## Your goal
Could you restate exactly the lines that begin at the line with "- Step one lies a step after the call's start" and end at the final line of the data?

## Input data

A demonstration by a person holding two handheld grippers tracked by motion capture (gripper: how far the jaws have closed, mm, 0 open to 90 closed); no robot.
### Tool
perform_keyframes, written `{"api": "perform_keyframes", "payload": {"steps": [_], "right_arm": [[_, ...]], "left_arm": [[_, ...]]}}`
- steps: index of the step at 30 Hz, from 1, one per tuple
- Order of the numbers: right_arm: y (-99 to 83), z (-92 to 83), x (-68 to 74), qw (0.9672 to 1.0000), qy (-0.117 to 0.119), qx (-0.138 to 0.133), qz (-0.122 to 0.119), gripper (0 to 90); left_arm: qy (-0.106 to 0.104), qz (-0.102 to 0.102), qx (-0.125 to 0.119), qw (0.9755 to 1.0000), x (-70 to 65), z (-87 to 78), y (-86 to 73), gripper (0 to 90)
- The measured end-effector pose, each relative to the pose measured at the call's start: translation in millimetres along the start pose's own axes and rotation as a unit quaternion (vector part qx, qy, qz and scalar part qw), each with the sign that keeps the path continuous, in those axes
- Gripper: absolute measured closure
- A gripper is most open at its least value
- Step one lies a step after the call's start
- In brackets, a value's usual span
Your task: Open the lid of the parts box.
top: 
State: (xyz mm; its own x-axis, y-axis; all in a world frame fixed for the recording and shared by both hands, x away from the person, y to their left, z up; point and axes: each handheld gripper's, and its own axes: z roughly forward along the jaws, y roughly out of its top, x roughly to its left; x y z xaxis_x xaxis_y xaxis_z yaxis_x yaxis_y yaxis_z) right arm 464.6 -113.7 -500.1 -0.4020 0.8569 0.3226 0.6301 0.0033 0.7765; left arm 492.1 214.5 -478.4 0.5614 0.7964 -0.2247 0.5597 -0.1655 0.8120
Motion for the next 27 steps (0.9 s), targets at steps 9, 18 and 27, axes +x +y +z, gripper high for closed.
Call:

## Task response
- Step one lies a step after the call's start
- In brackets, a value's usual span
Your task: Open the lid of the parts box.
top: 
State: (xyz mm; its own x-axis, y-axis; all in a world frame fixed for the recording and shared by both hands, x away from the person, y to their left, z up; point and axes: each handheld gripper's, and its own axes: z roughly forward along the jaws, y roughly out of its top, x roughly to its left; x y z xaxis_x xaxis_y xaxis_z yaxis_x yaxis_y yaxis_z) right arm 464.6 -113.7 -500.1 -0.4020 0.8569 0.3226 0.6301 0.0033 0.7765; left arm 492.1 214.5 -478.4 0.5614 0.7964 -0.2247 0.5597 -0.1655 0.8120
Motion for the next 27 steps (0.9 s), targets at steps 9, 18 and 27, axes +x +y +z, gripper high for closed.
Call:

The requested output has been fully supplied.